The NUJ has condemned proposals which the union says could see BBC local radio services being axed as part of a programme of savage spending cuts.
The union says staff are to be briefed tomorrow (Friday 18 March) about a series of proposals for the future of local radio – including plans to produce local breakfast and drive-time shows only with all other programming being delivered by Radio 5 Live.
It claims: "BBC staff fear the plans would mean the loss of at least 700 jobs and the possible closure of some stations."
The NUJ has called on the BBC to “step back from the brink” and protect the important role of local radio.
NUJ general secretary Jeremy Dear said: “Local radio plays a crucial role in keeping local communities informed. These proposals would rip the heart out of local programming and effectively sound the death knell for local radio.

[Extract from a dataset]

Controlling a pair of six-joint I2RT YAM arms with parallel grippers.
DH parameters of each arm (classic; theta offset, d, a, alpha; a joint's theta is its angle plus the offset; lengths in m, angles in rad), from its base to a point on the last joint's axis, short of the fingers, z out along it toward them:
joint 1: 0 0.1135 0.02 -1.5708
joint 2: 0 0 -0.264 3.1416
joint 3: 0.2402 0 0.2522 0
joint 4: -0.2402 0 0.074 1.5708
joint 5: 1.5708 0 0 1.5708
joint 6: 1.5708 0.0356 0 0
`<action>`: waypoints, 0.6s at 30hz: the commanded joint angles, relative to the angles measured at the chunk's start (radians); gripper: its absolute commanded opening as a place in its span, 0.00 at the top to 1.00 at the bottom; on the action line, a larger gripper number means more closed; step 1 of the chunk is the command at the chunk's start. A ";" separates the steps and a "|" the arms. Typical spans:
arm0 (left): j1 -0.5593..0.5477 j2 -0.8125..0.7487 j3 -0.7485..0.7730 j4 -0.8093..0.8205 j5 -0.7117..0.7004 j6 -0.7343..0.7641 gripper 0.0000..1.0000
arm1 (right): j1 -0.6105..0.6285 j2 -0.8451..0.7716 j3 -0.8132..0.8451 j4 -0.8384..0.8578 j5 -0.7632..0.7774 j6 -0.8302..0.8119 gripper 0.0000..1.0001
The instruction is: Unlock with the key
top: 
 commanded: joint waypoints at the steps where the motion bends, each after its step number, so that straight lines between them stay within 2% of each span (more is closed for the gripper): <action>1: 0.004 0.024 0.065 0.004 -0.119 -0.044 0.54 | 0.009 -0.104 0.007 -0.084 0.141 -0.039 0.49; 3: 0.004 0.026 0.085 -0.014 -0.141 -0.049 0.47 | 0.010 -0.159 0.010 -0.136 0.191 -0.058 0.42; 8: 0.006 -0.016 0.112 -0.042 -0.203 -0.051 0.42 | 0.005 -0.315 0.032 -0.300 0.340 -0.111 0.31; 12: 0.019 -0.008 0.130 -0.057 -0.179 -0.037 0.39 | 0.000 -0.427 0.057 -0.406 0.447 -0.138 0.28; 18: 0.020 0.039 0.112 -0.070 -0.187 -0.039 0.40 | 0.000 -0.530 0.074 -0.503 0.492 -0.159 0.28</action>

“The BBC’s plans would be a blow to quality journalism at the BBC and fly in the face of public commitments to localism and transparency. Local radio programmes are produced by local people for local audiences yet these decisions are being taken far away from communities and behind closed doors.
"The BBC must step back from the brink and protect local radio services. If they do not we will actively resist plans which threaten to inflict such devastating damage to local radio services.”
Update: A BBC spokesman has told the Guardian: "No decisions have been made so it would be wrong to speculate. It is of course only right that BBC staff have an opportunity to input ideas about shaping the BBC's future.
"The [delivering quality first] sessions are designed to provoke discussion among staff about the way the BBC works and any decisions coming out of the process would be subject to approval by the BBC Trust."